── Records provided

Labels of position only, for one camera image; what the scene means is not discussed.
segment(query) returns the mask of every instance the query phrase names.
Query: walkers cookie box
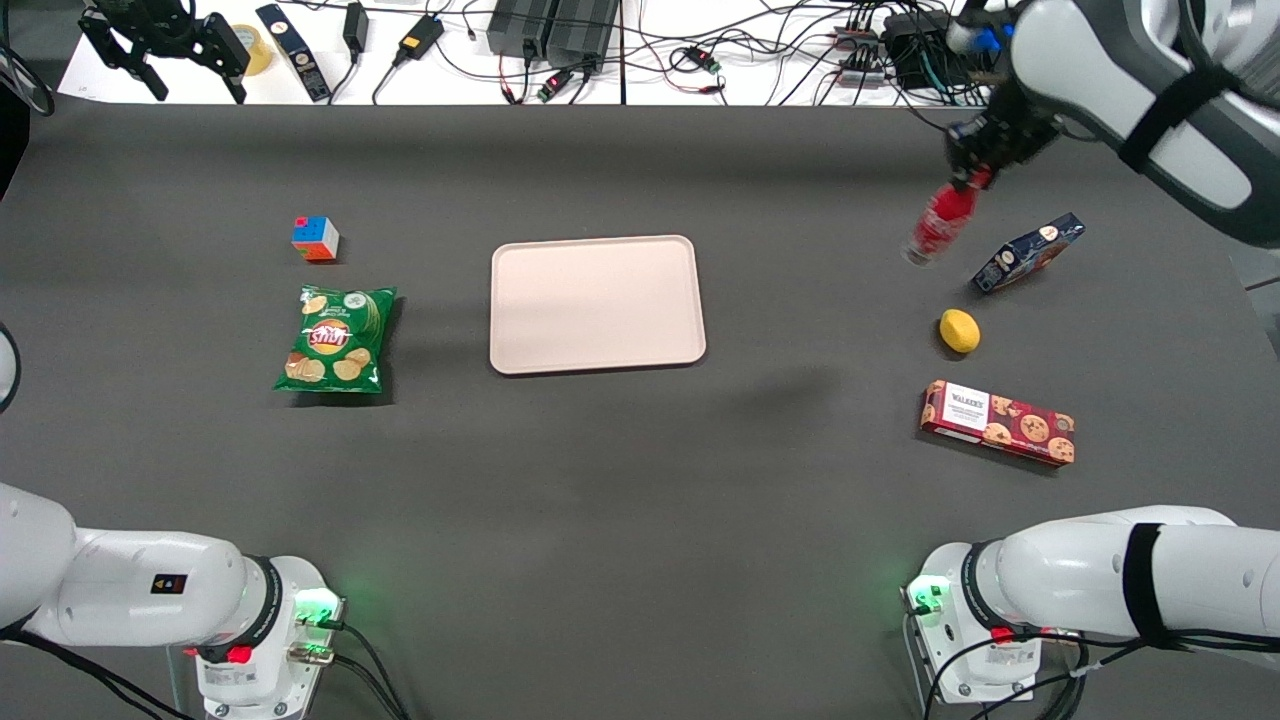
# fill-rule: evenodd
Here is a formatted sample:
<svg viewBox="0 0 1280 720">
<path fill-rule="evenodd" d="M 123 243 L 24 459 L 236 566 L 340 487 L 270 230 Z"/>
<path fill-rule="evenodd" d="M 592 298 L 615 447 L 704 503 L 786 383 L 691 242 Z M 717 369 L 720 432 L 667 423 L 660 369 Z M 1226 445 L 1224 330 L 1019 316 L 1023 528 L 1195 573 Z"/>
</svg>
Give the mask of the walkers cookie box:
<svg viewBox="0 0 1280 720">
<path fill-rule="evenodd" d="M 920 429 L 1050 465 L 1075 461 L 1070 415 L 946 380 L 933 380 L 924 391 Z"/>
</svg>

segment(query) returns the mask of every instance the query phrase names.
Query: green indicator light
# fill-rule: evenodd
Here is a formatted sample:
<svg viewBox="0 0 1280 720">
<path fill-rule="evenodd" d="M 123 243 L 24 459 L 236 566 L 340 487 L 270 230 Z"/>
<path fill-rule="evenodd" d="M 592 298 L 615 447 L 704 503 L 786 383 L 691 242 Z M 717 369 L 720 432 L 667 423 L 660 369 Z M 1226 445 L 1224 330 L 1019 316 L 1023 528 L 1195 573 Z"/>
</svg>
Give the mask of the green indicator light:
<svg viewBox="0 0 1280 720">
<path fill-rule="evenodd" d="M 293 601 L 294 616 L 298 620 L 320 621 L 338 614 L 338 596 L 328 588 L 300 591 Z"/>
</svg>

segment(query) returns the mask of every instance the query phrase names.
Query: red label
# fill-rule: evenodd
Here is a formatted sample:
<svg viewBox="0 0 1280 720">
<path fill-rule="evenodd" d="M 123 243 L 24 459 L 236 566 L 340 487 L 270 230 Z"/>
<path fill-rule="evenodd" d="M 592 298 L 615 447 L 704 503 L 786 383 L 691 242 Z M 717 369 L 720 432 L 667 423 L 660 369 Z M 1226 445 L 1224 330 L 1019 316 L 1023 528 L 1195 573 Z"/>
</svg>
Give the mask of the red label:
<svg viewBox="0 0 1280 720">
<path fill-rule="evenodd" d="M 333 355 L 342 350 L 348 340 L 351 340 L 351 329 L 347 327 L 347 323 L 330 318 L 320 320 L 311 328 L 307 345 L 311 346 L 311 350 L 321 355 Z"/>
</svg>

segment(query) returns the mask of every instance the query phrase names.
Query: cookie box
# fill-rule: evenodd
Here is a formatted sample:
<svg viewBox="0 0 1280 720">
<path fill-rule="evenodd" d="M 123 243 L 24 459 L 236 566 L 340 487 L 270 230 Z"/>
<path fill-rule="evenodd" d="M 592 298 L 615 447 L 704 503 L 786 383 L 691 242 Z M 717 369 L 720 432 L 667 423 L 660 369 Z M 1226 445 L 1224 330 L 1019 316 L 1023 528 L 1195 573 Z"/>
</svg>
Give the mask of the cookie box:
<svg viewBox="0 0 1280 720">
<path fill-rule="evenodd" d="M 1082 234 L 1084 223 L 1068 213 L 1038 231 L 1006 242 L 970 282 L 983 292 L 997 291 L 1048 266 Z"/>
<path fill-rule="evenodd" d="M 933 380 L 924 391 L 920 429 L 1050 465 L 1075 461 L 1070 415 L 946 380 Z"/>
</svg>

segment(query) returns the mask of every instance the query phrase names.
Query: pink tray
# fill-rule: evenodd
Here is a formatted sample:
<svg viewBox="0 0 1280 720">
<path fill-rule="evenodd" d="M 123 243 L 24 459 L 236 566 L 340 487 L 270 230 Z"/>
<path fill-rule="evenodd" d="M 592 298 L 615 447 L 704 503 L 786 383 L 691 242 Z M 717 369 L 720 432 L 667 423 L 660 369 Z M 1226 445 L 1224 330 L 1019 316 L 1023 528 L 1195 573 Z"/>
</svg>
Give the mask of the pink tray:
<svg viewBox="0 0 1280 720">
<path fill-rule="evenodd" d="M 504 375 L 684 365 L 707 352 L 694 246 L 678 234 L 503 245 L 489 361 Z"/>
</svg>

────

**Task to carry out:**
Repeat the data word for word. Images are not part of the copy.

**Task answer:**
Labels of position only, for one camera image; what the scene means is not discussed.
segment(query) returns the mask of every instance the query phrase names.
Query: walkers cookie box
# fill-rule: evenodd
Here is a formatted sample:
<svg viewBox="0 0 1280 720">
<path fill-rule="evenodd" d="M 123 243 L 24 459 L 236 566 L 340 487 L 270 230 Z"/>
<path fill-rule="evenodd" d="M 592 298 L 615 447 L 704 503 L 786 383 L 691 242 Z M 717 369 L 720 432 L 667 423 L 660 369 Z M 1226 445 L 1224 330 L 1019 316 L 1023 528 L 1195 573 Z"/>
</svg>
Give the mask of the walkers cookie box:
<svg viewBox="0 0 1280 720">
<path fill-rule="evenodd" d="M 920 429 L 1050 465 L 1075 461 L 1070 415 L 946 380 L 933 380 L 924 391 Z"/>
</svg>

segment(query) returns the mask of every instance the query phrase names.
Query: green indicator light
# fill-rule: evenodd
Here is a formatted sample:
<svg viewBox="0 0 1280 720">
<path fill-rule="evenodd" d="M 123 243 L 24 459 L 236 566 L 340 487 L 270 230 Z"/>
<path fill-rule="evenodd" d="M 592 298 L 615 447 L 704 503 L 786 383 L 691 242 Z M 717 369 L 720 432 L 667 423 L 660 369 Z M 1226 445 L 1224 330 L 1019 316 L 1023 528 L 1195 573 Z"/>
</svg>
Give the mask of the green indicator light:
<svg viewBox="0 0 1280 720">
<path fill-rule="evenodd" d="M 293 601 L 294 616 L 298 620 L 320 621 L 338 614 L 338 596 L 328 588 L 300 591 Z"/>
</svg>

segment(query) returns the mask of every instance the query phrase names.
Query: red label
# fill-rule: evenodd
Here is a formatted sample:
<svg viewBox="0 0 1280 720">
<path fill-rule="evenodd" d="M 123 243 L 24 459 L 236 566 L 340 487 L 270 230 Z"/>
<path fill-rule="evenodd" d="M 592 298 L 615 447 L 704 503 L 786 383 L 691 242 Z M 717 369 L 720 432 L 667 423 L 660 369 Z M 1226 445 L 1224 330 L 1019 316 L 1023 528 L 1195 573 Z"/>
</svg>
Give the mask of the red label:
<svg viewBox="0 0 1280 720">
<path fill-rule="evenodd" d="M 333 355 L 342 350 L 348 340 L 351 340 L 351 329 L 347 327 L 347 323 L 330 318 L 320 320 L 311 328 L 307 345 L 311 346 L 311 350 L 321 355 Z"/>
</svg>

segment(query) returns the mask of every instance the query phrase names.
Query: cookie box
# fill-rule: evenodd
Here is a formatted sample:
<svg viewBox="0 0 1280 720">
<path fill-rule="evenodd" d="M 123 243 L 24 459 L 236 566 L 340 487 L 270 230 Z"/>
<path fill-rule="evenodd" d="M 592 298 L 615 447 L 704 503 L 786 383 L 691 242 Z M 717 369 L 720 432 L 667 423 L 660 369 Z M 1226 445 L 1224 330 L 1019 316 L 1023 528 L 1195 573 Z"/>
</svg>
Give the mask of the cookie box:
<svg viewBox="0 0 1280 720">
<path fill-rule="evenodd" d="M 1082 234 L 1084 223 L 1068 213 L 1038 231 L 1006 242 L 970 282 L 983 292 L 997 291 L 1048 266 Z"/>
<path fill-rule="evenodd" d="M 933 380 L 924 391 L 920 429 L 1050 465 L 1075 461 L 1070 415 L 946 380 Z"/>
</svg>

segment(query) returns the mask of every instance the query phrase names.
Query: pink tray
# fill-rule: evenodd
Here is a formatted sample:
<svg viewBox="0 0 1280 720">
<path fill-rule="evenodd" d="M 123 243 L 24 459 L 236 566 L 340 487 L 270 230 Z"/>
<path fill-rule="evenodd" d="M 592 298 L 615 447 L 704 503 L 786 383 L 691 242 Z M 717 369 L 720 432 L 667 423 L 660 369 Z M 1226 445 L 1224 330 L 1019 316 L 1023 528 L 1195 573 Z"/>
</svg>
Give the mask of the pink tray:
<svg viewBox="0 0 1280 720">
<path fill-rule="evenodd" d="M 504 375 L 684 365 L 707 352 L 694 246 L 678 234 L 503 245 L 489 361 Z"/>
</svg>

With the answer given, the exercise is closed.